### EXERCISE DESCRIPTION
For the data below, give again exactly the lines from the one containing "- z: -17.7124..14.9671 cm" through the one containing "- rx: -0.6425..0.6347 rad", both ends included, and no others.

* * * * * * *

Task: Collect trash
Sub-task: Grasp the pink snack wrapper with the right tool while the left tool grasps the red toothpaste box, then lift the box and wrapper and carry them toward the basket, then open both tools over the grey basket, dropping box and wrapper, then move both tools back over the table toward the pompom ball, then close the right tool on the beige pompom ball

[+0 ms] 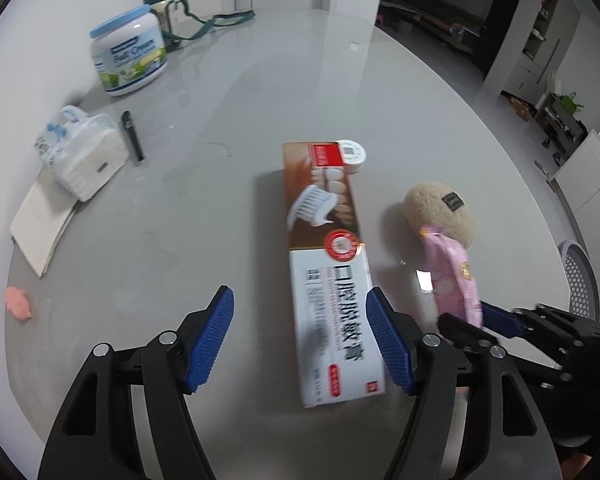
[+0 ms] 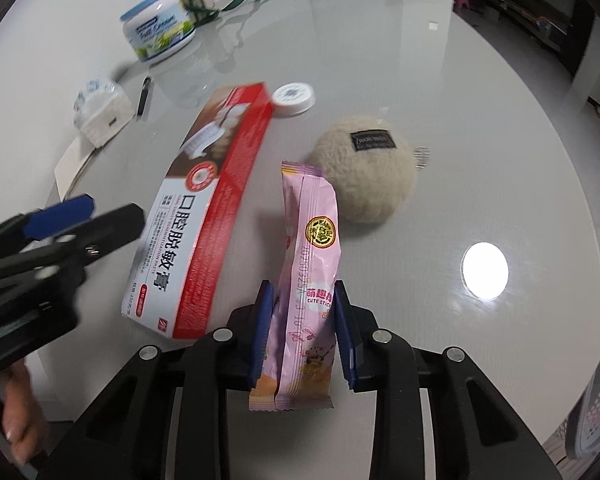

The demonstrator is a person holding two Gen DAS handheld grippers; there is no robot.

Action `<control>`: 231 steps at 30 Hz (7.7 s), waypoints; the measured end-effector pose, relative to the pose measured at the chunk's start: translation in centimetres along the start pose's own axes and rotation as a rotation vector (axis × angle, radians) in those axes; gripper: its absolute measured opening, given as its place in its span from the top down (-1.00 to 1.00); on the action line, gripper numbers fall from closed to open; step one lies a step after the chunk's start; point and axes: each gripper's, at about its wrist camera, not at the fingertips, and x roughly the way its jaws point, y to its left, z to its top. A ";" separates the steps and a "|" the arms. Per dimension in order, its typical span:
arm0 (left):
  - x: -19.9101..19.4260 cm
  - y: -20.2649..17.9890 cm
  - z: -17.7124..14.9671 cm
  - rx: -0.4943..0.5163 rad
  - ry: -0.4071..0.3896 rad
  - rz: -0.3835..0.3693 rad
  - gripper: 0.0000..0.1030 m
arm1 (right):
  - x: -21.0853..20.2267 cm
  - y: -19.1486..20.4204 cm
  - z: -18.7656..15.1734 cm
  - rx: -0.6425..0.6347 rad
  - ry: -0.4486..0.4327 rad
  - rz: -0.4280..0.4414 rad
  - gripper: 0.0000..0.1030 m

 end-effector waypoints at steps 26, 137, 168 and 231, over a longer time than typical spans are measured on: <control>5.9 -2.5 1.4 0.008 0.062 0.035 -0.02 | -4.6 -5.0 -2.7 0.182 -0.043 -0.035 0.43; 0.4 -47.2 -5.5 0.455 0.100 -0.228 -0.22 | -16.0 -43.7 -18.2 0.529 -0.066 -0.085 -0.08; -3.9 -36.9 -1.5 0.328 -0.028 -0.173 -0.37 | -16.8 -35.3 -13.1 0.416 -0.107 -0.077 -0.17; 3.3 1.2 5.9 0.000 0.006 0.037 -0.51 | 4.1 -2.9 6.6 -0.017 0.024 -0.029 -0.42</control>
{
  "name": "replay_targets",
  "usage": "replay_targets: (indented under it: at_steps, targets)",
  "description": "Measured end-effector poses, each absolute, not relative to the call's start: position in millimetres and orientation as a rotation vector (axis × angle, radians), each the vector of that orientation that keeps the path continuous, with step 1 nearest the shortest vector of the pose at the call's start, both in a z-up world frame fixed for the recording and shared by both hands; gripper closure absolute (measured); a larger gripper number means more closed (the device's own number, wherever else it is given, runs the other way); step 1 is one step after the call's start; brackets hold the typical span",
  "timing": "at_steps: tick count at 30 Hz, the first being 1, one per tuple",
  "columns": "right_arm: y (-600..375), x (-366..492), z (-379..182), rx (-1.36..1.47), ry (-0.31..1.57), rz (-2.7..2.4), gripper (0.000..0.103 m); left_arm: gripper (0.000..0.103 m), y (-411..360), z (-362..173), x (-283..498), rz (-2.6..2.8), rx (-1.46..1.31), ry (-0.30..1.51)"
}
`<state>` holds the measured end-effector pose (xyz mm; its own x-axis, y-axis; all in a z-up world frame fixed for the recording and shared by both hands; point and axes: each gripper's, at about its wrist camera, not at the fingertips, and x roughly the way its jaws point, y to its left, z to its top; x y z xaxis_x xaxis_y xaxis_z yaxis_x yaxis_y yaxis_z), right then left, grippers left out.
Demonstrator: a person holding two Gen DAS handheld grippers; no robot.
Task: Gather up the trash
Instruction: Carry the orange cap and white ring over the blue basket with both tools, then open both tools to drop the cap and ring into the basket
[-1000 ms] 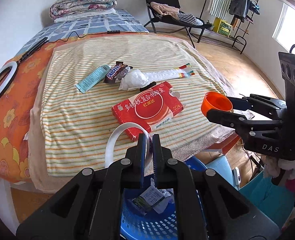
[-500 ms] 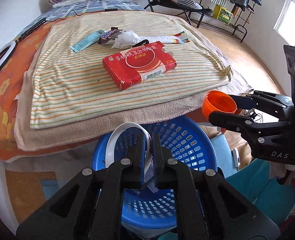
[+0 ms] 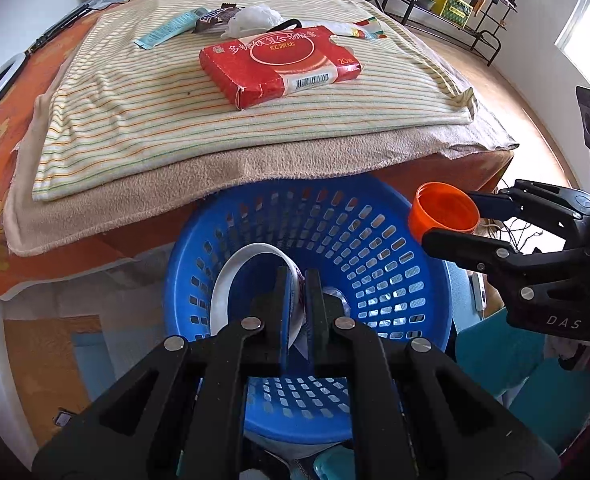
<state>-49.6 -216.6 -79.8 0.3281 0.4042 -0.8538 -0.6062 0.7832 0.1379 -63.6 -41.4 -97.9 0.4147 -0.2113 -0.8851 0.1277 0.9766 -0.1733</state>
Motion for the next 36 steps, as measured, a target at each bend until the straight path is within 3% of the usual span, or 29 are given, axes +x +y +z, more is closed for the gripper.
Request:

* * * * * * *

### OUTPUT OF THE EXERCISE
  - z: -17.7124..14.9671 cm
  - rx: -0.4943..0.5163 rad
  - ry: -0.4071..0.3896 rad
  - rz: -0.3835..0.3693 rad
  - gripper: 0.0000..0.1030 m
arm1 (right):
  - x: -21.0853..20.2267 cm
  - y: -19.1486..20.4204 cm
  - z: -18.7656..15.1734 cm
  - rx: -0.6425..0.6347 rad

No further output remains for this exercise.